◆ TASK REQUIREMENTS: Among the records below, which lines contain the string "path"? Report them.

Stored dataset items

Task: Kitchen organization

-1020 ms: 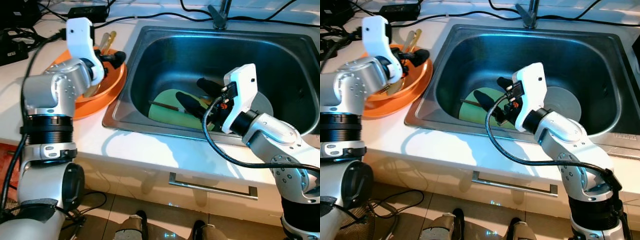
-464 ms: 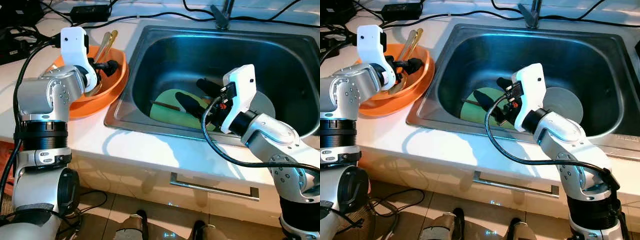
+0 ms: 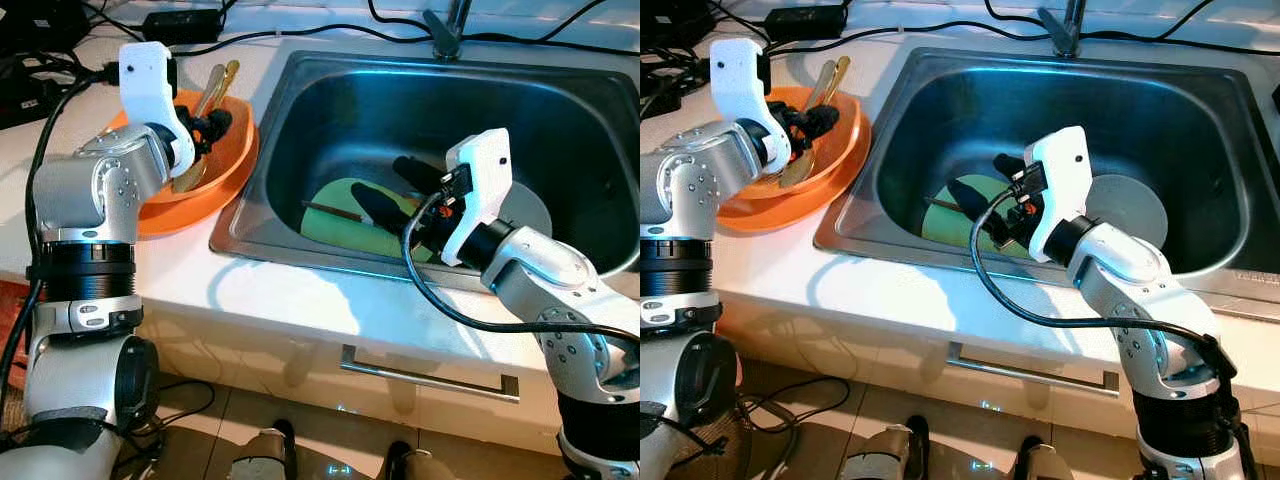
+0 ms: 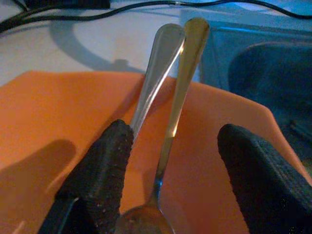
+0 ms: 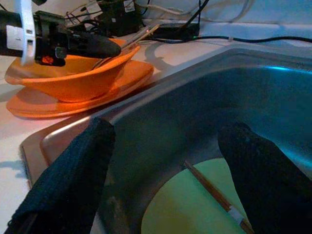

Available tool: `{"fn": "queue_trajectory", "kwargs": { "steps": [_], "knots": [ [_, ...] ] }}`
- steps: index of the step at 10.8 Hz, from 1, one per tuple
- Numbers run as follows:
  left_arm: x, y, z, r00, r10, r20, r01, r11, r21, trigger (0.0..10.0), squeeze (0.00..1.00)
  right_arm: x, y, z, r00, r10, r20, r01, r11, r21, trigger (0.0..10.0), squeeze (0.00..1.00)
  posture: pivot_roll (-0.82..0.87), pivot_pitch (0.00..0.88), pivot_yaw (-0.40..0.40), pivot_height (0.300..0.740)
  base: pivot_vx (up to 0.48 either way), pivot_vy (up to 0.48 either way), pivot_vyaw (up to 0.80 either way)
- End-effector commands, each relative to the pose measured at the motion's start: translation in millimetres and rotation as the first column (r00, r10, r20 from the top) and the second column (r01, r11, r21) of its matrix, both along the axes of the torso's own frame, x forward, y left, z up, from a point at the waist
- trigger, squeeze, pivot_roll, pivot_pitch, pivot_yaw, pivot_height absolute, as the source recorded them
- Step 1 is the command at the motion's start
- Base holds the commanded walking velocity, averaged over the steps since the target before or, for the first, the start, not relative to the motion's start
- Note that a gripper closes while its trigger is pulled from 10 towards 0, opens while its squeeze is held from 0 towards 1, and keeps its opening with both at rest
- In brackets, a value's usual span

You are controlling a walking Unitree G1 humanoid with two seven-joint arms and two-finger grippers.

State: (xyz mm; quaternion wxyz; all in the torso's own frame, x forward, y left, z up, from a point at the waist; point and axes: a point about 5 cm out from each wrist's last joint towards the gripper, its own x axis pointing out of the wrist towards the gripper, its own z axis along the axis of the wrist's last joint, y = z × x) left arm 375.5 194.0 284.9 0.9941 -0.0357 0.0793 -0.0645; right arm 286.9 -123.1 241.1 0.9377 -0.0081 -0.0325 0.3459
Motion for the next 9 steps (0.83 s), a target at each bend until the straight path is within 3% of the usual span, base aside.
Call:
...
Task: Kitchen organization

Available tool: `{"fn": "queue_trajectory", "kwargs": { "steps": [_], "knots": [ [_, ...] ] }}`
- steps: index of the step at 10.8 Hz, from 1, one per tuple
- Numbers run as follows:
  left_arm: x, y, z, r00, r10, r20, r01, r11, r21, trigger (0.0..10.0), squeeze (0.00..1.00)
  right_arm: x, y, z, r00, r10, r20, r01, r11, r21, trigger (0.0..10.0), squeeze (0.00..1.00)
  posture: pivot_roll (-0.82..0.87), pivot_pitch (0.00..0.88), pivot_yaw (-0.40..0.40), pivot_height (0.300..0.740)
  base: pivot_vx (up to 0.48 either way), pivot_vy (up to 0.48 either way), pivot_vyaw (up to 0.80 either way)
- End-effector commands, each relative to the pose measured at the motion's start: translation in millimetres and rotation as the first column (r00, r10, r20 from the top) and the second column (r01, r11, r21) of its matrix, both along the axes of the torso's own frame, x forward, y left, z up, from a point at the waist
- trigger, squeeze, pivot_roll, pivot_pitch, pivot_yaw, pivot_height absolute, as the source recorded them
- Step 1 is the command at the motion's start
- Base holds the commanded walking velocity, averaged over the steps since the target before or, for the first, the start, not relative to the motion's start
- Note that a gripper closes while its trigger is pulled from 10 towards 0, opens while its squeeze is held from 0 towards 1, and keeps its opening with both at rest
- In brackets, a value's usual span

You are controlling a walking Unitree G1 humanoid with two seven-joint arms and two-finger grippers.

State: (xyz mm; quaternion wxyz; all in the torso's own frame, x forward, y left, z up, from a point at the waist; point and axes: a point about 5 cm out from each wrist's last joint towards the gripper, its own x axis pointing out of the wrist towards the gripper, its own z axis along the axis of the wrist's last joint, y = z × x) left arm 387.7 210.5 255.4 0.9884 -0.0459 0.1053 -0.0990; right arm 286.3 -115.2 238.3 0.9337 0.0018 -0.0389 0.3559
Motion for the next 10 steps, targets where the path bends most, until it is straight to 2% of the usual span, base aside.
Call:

◆ EXERCISE ANSWER:
Motion for the next 9 steps (0.83 s), a target at each bend until the straight path is within 3% of the usual span, base aside.
Motion for the next 10 steps, targets where the path bends most, until it is straight to 2% of the usual span, base aside.

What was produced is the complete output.